Em realidade, no apelo, a recorrente manteve-se completamente silente em relação a essa irregularidade, sem qualquer impugnação específica ou referência mínima ao gasto, impedindo o próprio exame do tema nesta instância, pois a matéria não foi devolvida a este Tribunal em face do princípio tantum devolutum quantum apellatum.

Assim, os fundamentos não atacados são aptos, por si sós, à manutenção da sentença quanto ao ponto, nos termos do art. 932, inc. III, do CPC e da Súmula n. 26 do TSE.

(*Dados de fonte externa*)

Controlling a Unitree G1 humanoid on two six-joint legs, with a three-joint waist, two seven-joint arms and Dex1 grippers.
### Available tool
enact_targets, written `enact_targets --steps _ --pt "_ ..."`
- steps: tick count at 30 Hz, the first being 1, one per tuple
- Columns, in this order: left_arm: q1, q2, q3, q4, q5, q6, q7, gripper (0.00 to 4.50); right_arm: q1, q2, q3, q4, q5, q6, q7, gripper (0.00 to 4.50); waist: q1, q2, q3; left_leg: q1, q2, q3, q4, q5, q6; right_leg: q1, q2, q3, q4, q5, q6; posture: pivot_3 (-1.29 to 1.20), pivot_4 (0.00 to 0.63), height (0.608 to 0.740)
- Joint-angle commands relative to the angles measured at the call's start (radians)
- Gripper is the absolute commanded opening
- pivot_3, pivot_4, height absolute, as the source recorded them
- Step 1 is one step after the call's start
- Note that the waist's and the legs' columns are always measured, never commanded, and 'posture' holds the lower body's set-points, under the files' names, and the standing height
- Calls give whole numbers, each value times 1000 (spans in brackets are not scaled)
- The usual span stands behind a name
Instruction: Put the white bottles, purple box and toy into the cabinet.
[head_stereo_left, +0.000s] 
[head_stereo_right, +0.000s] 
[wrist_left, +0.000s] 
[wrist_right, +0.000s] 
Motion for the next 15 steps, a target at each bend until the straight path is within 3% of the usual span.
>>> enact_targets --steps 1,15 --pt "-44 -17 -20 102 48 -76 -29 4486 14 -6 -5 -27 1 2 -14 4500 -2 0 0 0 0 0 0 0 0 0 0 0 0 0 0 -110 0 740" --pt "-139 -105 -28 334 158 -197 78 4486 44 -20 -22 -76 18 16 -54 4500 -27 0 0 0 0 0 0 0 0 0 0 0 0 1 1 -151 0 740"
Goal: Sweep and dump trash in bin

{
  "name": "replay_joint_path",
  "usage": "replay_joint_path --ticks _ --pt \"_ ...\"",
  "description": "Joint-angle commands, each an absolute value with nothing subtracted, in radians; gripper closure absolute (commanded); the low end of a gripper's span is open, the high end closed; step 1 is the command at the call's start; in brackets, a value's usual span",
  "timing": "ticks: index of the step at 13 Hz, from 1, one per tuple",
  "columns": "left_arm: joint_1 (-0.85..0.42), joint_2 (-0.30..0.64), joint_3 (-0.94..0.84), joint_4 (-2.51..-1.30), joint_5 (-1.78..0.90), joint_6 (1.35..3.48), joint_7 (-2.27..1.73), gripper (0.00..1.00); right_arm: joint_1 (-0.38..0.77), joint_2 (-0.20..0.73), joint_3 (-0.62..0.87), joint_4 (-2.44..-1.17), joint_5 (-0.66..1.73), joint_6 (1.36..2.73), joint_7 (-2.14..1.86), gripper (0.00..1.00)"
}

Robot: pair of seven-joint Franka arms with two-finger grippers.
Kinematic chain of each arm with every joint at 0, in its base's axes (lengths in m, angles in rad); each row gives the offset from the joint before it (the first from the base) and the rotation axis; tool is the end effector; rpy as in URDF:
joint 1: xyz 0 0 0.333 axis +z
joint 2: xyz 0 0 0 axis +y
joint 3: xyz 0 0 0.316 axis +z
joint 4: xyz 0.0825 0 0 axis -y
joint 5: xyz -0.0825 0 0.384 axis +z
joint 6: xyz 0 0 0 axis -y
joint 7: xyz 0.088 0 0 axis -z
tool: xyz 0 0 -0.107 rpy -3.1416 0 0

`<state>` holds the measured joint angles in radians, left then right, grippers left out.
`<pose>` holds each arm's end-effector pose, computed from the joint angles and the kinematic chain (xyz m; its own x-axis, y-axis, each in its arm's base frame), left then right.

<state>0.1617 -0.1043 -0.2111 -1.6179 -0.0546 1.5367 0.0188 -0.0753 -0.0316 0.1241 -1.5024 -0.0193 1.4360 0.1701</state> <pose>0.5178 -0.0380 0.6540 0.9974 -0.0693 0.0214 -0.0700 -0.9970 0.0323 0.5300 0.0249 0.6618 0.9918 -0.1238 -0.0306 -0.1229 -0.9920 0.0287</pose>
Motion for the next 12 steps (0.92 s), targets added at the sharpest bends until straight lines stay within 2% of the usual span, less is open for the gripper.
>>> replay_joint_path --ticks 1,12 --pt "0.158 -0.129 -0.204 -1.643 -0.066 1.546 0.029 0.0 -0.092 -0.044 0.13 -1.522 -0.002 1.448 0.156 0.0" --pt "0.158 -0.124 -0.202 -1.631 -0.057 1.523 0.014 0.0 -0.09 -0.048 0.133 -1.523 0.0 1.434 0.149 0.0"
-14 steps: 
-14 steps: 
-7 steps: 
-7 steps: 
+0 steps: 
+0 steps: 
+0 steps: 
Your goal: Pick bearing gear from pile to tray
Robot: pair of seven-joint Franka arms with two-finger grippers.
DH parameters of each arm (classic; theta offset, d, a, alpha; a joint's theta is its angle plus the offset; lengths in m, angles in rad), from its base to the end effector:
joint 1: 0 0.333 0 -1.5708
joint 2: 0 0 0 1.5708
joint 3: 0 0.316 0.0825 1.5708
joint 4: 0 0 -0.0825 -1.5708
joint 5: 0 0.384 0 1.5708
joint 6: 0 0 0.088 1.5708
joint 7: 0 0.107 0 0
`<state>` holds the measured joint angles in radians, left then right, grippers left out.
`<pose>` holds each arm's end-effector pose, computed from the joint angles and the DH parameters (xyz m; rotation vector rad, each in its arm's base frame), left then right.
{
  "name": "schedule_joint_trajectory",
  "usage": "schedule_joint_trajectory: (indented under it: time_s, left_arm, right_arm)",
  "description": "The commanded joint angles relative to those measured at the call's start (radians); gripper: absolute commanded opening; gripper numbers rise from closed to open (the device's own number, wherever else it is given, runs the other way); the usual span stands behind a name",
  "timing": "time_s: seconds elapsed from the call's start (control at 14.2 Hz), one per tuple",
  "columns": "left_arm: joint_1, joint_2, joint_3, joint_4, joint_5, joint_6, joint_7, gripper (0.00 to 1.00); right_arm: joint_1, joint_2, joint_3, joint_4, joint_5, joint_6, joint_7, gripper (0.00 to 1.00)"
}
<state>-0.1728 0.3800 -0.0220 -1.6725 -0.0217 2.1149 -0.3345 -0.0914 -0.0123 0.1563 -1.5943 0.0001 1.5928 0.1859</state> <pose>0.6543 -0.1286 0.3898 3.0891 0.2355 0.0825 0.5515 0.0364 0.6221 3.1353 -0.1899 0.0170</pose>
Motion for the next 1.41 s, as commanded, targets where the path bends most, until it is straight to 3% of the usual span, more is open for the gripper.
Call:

Resta, assim, mantida a irregularidade relativa ao montante de R$ 151,11, cuja devolução ao erário se impõe, consoante o art. 79, § 1º, da Res.-TSE n. 23.607/19, nos termos da decisão recorrida.

 

3. Do Julgamento das Contas 

No caso em exame, as irregularidades identificadas transcendem a esfera de falhas meramente formais ou de erros materiais, pois dizem respeito à ausência de comprovação idônea da aplicação de recursos do Fundo Especial de Financiamento de Campanha – FEFC, em desconformidade com os arts. 38 e 60 da Resolução TSE n. 23.607/19.

O montante das despesas impugnadas corresponde a R$ 2.151,11 e representa 57,9 % do total de recursos arrecadados pela candidata (R$ 3.715,00), valores que excedem de forma significativa os parâmetros estabelecidos pela jurisprudência para a aprovação das contas com ressalvas com fundamento na irrelevância do montante absoluto ou do percentual irregular ante o total arrecadado (TSE – AREspEl n. 060039737/PR, Relator: Min. Mauro Campbell Marques, Data de Julgamento: 29.8.2022, Data de Publicação: DJe - Diário da justiça eletrônico, Tomo n. 175). 

Desse modo, não há como acolher o pleito recursal, devendo ser mantida a sentença de desaprovação, bem como a determinação de recolhimento da quantia indevidamente aplicada.

 

ANTE O EXPOSTO, VOTO pelo desprovimento do recurso.